### Aim of the exercise
Among the lines below, a stretch begins at the one with "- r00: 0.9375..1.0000" and ends at the one with "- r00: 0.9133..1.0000". Repeat that stretch exactly, ends included.

Extracted data entries:
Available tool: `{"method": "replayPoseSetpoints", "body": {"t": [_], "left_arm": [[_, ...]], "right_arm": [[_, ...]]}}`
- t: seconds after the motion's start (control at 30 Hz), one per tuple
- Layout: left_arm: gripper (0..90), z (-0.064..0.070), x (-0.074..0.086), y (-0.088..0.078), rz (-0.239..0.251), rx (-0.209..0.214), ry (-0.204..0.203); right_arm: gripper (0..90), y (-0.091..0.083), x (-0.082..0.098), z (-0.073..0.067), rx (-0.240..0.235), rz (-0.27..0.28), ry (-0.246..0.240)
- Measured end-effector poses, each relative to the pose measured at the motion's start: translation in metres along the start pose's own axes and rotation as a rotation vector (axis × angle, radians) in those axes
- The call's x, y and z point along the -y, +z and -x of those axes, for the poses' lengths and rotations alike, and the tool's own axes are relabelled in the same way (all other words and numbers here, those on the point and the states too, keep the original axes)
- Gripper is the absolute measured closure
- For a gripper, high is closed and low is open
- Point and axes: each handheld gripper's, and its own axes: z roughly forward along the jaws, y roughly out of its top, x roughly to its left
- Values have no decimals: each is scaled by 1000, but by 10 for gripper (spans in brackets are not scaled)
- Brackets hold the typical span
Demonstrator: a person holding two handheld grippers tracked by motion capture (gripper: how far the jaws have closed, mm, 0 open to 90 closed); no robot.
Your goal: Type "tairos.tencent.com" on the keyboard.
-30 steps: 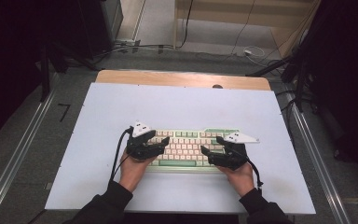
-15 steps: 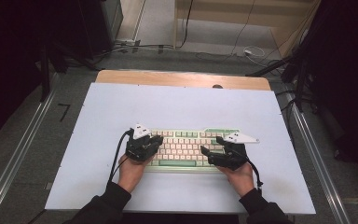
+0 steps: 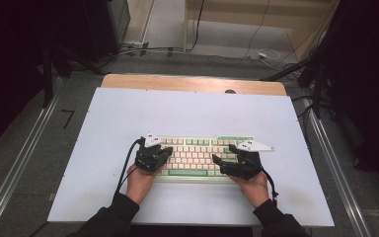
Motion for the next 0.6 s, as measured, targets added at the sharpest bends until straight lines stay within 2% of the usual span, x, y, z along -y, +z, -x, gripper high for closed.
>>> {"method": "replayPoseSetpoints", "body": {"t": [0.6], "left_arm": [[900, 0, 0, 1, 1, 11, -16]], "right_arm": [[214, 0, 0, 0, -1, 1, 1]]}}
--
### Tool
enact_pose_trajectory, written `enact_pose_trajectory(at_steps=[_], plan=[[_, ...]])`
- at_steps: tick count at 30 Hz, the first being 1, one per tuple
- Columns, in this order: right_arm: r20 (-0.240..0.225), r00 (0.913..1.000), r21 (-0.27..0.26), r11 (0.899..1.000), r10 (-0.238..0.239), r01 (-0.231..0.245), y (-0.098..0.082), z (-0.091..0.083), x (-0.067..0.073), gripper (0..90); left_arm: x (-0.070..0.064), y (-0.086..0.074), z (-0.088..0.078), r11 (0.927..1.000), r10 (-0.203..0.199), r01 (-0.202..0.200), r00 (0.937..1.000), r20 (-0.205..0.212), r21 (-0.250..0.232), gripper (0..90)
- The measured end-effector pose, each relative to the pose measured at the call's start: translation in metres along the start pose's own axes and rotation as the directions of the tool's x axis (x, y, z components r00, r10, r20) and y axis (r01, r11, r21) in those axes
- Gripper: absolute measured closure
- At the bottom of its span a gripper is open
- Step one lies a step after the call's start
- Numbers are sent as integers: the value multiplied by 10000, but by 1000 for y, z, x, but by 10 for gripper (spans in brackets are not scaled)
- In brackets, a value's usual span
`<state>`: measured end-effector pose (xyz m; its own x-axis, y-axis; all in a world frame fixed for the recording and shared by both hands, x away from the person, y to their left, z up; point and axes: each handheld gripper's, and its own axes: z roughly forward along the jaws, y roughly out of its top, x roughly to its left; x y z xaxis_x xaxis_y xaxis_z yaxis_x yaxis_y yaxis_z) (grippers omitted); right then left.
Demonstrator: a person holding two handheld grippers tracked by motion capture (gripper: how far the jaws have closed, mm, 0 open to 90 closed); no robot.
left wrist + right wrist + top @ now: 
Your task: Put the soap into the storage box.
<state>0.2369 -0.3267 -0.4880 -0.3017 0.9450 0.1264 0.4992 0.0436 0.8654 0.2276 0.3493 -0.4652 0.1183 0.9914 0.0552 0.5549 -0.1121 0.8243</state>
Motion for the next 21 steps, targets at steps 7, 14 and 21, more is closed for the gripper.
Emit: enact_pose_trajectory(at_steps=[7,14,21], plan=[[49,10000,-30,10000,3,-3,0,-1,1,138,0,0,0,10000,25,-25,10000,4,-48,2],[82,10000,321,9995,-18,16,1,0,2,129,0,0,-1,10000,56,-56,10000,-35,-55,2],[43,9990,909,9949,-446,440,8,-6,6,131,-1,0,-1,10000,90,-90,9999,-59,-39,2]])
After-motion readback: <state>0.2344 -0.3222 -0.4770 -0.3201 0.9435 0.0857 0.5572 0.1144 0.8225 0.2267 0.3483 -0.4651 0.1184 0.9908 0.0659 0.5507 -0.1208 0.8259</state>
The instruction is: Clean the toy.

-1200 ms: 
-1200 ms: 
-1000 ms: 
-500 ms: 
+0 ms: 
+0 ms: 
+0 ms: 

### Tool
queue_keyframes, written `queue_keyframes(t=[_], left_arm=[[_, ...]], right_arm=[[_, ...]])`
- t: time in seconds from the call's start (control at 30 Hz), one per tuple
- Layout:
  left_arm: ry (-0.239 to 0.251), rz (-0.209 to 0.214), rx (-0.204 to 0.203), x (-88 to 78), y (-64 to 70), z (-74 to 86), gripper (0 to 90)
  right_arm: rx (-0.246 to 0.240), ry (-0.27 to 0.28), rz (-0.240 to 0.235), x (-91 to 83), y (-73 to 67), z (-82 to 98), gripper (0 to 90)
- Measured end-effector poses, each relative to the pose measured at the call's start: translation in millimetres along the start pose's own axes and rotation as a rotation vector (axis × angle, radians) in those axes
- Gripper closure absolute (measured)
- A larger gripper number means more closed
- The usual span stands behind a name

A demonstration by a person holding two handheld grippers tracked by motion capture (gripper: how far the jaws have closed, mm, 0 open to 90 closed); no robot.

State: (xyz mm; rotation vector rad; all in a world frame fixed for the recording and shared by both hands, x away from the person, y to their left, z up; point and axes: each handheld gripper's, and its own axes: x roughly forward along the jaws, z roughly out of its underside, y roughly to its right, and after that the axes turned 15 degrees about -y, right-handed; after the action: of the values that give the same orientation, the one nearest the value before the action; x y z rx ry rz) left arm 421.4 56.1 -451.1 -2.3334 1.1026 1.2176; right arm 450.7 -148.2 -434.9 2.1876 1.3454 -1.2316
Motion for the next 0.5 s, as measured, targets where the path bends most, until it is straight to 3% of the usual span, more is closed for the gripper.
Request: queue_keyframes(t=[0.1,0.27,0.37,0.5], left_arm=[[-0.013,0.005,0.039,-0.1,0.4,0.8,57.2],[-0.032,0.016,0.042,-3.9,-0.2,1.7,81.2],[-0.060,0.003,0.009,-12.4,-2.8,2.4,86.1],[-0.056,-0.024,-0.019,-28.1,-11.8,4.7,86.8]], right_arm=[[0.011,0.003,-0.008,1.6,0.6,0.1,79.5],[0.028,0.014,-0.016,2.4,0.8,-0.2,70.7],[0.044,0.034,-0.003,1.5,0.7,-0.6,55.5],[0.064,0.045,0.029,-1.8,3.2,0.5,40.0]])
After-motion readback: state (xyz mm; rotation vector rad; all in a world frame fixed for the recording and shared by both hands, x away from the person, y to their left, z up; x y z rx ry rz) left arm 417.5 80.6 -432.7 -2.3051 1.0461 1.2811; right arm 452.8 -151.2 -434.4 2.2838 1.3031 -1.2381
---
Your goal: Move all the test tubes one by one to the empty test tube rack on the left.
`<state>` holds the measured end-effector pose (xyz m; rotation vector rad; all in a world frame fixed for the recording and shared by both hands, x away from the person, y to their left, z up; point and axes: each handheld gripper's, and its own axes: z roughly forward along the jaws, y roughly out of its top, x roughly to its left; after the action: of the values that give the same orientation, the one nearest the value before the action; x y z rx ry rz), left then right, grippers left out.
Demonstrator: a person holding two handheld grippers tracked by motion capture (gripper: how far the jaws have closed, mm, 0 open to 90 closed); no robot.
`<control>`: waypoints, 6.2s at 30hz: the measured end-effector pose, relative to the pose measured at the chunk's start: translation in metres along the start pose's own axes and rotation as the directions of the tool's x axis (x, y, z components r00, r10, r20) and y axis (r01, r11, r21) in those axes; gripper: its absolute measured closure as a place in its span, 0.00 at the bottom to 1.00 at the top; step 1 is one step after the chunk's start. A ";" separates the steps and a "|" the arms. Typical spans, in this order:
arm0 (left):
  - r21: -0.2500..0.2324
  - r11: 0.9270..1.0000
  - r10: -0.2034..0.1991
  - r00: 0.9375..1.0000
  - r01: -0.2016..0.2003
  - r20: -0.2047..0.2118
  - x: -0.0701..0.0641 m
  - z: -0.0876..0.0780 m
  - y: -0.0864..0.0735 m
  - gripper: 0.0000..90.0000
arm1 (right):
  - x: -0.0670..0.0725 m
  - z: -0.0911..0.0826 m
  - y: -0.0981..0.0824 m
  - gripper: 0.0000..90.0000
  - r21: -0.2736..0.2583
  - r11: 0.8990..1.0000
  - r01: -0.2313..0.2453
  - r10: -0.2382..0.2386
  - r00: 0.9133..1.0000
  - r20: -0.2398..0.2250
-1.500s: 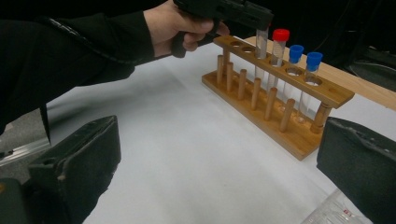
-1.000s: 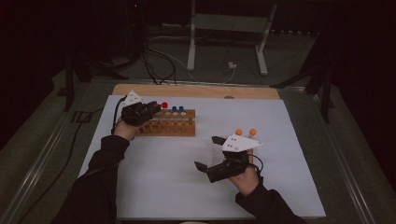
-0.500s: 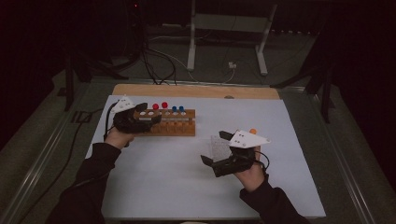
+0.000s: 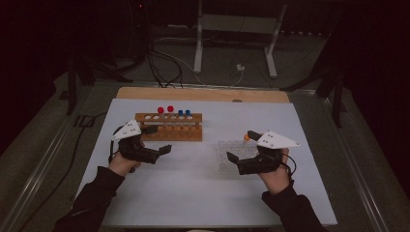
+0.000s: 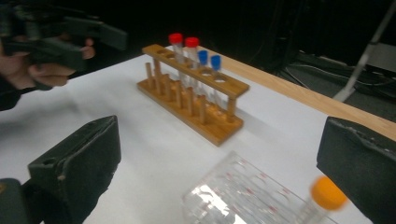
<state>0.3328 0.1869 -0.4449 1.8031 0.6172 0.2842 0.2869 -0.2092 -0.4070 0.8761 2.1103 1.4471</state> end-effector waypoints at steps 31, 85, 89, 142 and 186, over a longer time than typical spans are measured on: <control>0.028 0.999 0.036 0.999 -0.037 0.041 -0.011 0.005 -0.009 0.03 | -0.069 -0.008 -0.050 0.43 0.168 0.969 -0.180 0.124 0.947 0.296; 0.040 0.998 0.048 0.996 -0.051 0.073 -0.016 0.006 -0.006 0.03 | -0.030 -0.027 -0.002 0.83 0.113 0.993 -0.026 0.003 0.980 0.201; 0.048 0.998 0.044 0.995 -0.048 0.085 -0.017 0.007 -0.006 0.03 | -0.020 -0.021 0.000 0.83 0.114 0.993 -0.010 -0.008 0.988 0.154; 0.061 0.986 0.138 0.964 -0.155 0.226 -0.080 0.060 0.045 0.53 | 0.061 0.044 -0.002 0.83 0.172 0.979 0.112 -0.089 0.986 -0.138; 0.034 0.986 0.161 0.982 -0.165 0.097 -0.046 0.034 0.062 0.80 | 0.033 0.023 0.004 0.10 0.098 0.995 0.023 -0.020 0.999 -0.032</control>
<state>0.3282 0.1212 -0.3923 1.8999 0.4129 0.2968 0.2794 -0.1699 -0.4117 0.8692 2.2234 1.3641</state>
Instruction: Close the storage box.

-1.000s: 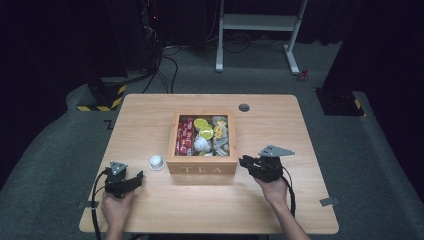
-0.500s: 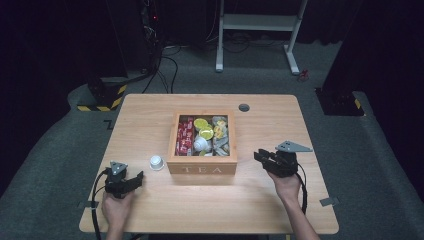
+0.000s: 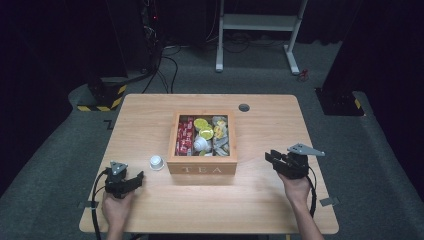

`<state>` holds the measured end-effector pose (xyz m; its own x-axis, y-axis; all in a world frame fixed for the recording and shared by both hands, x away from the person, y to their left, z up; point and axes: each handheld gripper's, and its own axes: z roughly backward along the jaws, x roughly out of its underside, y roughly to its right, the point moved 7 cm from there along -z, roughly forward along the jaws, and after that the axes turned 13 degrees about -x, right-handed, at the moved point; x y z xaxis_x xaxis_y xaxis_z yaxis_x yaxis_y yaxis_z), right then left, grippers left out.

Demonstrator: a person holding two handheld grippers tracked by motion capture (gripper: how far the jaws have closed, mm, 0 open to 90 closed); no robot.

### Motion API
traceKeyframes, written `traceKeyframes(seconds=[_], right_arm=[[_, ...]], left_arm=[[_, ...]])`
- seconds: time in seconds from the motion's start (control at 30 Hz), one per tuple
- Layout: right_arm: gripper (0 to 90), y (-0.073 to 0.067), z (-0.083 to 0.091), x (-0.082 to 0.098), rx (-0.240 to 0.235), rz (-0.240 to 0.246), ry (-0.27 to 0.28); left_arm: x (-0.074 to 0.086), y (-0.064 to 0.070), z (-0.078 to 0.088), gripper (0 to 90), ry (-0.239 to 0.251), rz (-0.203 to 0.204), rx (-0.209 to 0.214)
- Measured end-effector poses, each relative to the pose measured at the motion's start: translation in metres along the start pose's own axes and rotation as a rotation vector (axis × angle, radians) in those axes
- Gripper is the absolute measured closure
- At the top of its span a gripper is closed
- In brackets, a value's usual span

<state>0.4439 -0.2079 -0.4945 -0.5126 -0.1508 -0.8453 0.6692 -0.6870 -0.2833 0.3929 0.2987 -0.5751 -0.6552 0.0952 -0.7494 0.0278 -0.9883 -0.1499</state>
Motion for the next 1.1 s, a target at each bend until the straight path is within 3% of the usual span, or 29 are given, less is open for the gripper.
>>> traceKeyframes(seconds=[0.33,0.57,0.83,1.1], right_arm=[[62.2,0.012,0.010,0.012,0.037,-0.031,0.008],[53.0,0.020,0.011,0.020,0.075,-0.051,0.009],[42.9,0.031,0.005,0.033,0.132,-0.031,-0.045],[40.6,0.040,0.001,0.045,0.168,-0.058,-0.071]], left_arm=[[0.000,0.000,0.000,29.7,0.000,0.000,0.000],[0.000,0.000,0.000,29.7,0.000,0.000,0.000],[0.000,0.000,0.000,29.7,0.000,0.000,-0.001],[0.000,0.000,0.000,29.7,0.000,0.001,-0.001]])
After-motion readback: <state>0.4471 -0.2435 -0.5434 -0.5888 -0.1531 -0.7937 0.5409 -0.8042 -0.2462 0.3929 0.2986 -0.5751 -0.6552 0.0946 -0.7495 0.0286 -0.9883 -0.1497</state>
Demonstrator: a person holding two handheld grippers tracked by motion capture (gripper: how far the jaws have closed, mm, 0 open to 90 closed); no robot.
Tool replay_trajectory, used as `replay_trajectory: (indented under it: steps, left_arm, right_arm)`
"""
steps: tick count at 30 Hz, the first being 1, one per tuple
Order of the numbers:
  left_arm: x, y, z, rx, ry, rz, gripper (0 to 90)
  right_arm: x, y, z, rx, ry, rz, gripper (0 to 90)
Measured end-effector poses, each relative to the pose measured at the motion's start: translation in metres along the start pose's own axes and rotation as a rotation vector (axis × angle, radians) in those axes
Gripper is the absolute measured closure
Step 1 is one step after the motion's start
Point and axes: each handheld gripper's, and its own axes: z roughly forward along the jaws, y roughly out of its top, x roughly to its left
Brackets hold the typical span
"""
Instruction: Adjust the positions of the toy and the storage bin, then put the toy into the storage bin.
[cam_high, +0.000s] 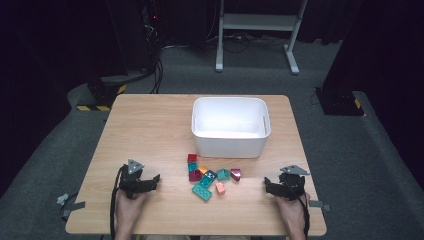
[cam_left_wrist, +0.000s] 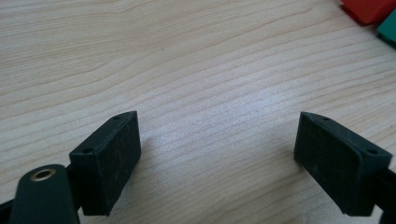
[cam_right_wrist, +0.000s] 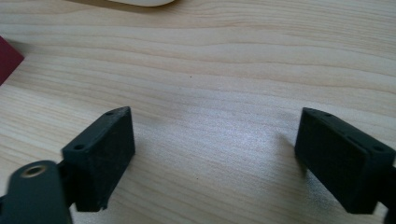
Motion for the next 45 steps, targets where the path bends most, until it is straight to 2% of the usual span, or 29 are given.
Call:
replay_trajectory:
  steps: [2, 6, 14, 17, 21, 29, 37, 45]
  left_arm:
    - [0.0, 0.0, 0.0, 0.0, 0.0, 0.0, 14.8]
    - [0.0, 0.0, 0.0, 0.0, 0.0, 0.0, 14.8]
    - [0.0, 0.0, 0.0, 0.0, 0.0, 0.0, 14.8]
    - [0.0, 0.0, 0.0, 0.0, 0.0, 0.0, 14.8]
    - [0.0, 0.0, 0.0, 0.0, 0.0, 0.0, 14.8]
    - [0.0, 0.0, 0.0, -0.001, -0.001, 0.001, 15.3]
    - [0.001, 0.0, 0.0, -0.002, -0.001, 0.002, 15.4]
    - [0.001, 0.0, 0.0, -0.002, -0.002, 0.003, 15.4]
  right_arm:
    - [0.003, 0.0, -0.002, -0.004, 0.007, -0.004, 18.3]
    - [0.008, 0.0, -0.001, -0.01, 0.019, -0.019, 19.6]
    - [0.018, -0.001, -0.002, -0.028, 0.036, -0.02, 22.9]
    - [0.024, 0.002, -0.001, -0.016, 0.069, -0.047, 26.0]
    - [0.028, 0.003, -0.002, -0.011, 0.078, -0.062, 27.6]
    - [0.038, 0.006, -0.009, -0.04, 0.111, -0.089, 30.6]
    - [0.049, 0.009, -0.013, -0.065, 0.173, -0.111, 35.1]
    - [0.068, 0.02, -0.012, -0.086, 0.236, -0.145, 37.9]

### Output for this task
  - r00: 0.9375..1.0000
  - r01: -0.2016..0.2003
  - r20: -0.2047..0.2118
  - x: -0.0701..0.0641 m
  - z: -0.0876..0.0780 m
  - y: -0.0864..0.0735 m
  - gripper: 0.0000..90.0000
arm1 (right):
  - x: -0.0670..0.0725 m
  - z: -0.0911..0.0826 m
  - y: -0.0981..0.0824 m
  - gripper: 0.0000..90.0000
  - r21: -0.2736..0.2583
  - r11: 0.8990..1.0000
  - r01: -0.2313..0.2453
  - r10: -0.2382..0.2386
  - r00: 0.9133..1.0000

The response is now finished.